FIGURE 5. Evaluation of signal balance and crosstalk interference. Simulated DAB IHC images of monoplex stained slides of FFPE breast cancer sections to look like an mIHC slide by replacing the other primary antibodies with diluent. The unmixing quality report table shows the crosstalk from non-signal Opals for each component. The crosstalk values for a component are acceptable for phenotype classification and expression level assessment if all percentages in the component’s column are <5%. The slides were scanned at ×20 magnification with the Vectra Polaris and the composite images were analyzed with InForm software (v.2.4.8) and PhenoptrReports (Kent S Johnson (2020). phenoptr: inForm Helper Functions. R package v.0.2.6. https://akoyabio.github.io/phenoptr/).

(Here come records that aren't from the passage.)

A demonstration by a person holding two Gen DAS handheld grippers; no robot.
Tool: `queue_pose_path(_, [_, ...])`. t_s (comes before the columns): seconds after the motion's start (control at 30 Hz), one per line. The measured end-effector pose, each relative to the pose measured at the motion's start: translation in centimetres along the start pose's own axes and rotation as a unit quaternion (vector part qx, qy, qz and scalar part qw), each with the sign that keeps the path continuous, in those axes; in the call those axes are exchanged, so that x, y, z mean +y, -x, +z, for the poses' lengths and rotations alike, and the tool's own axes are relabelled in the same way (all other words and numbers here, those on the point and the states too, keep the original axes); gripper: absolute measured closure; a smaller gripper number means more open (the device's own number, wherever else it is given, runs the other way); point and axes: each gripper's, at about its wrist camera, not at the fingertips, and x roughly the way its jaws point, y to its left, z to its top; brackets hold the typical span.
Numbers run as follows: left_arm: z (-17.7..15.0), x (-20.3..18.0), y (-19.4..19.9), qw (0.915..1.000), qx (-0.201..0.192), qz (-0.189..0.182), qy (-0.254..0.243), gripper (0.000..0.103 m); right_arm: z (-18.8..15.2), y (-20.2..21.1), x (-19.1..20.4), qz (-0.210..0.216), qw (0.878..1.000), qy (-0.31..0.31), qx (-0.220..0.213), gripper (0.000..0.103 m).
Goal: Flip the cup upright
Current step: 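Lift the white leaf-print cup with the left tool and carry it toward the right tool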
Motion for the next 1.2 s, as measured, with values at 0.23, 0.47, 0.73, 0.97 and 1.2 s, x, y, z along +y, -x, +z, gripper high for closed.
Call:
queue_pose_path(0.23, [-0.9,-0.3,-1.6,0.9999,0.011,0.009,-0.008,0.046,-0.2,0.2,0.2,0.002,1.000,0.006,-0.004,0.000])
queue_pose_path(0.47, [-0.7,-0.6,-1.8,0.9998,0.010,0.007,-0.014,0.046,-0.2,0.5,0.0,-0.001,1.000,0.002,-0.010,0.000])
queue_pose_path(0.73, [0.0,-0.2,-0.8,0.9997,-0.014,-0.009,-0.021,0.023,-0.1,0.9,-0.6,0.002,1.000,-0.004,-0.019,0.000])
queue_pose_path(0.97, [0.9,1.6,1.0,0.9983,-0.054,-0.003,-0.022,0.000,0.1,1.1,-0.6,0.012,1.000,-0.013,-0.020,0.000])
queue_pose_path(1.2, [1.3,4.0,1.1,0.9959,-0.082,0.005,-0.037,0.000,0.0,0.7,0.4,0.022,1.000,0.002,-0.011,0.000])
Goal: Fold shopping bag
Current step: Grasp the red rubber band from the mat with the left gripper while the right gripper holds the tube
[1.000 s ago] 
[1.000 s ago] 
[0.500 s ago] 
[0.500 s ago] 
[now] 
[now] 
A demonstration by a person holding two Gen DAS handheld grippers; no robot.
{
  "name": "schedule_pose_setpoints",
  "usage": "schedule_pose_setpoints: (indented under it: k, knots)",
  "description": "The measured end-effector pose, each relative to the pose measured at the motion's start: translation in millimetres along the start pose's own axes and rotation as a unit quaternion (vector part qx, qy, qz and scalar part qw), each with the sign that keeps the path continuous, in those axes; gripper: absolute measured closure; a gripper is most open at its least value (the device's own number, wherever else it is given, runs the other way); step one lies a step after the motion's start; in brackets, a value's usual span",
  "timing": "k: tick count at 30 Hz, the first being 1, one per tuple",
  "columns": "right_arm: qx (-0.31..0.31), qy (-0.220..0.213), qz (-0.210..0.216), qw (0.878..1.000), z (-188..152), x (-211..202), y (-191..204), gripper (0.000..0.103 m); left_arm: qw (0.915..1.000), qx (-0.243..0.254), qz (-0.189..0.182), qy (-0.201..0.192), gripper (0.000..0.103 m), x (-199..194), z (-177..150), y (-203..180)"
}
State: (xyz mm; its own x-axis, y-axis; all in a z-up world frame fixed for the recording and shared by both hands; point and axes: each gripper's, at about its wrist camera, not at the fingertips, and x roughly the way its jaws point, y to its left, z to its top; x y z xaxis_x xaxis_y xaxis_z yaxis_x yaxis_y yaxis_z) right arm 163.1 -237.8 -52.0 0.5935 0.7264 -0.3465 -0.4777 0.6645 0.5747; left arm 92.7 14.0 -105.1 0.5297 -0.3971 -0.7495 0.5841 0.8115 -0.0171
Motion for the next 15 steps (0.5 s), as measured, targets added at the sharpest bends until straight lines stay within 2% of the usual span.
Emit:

Multiplex Assay Development
Once the monoplex slides were optimized, we looked for potential artifacts in the multiplex staining, such as spectral bleeding and TSA interference. The monoplex and drop controls were compared with the full multiplex panel (Figures 6, 7). The drop controls were identical to the full multiplex except for the absence of one primary antibody in each control slide (Surace et al., 2019). Ideally, each drop control should generate no signal in the dropped channel and no changes in intensity and cell densities. We validated the absence of a signal in all dropped channels (Figure 6). To validate the staining on TFH cells co-expressing CD4, PD-1, and ICOS, cell density and OME were determined within the TLS GC (black line) using the InForm and phenoptrReports software (Figures 7A,B). We observed no significant changes in cell density in the drop controls compared to the full multiplex panel. Alternatively, for TFH cells in the GC of a TLS, the absence of CD4 increased the OME 520 and 650 (ICOS and PD-1, respectively) while the absence of PD-1 increased the OME 620 (CD4) and consequently decreased the OME 520 (ICOS). These data show an absence of spectral bleed in all Opal channels and weak TSA interference on TFH cells due to Opal 620 and Opal 650 deposition, which impacts the Opal intensities without affecting TFH cell density quantification. As an example, Opal 620 intensity levels on CD4+ cells and PD-1+CD4+ cells should not be compared because PD-1-Opal 650 staining leads to reduced CD4-Opal 620 intensities from TSA interference, even if CD4 was stained prior to PD-1 in the mIHC panel sequence. As illustrated in Figure 2D, CD4 intensity is higher at the TLS border than in the GC due to the absence of PD-1 co-expression on these CD4+ T cells. This OME variation is due to TSA interference and highlights the fact that marker intensity level quantification on different cell phenotypes requires robust validation.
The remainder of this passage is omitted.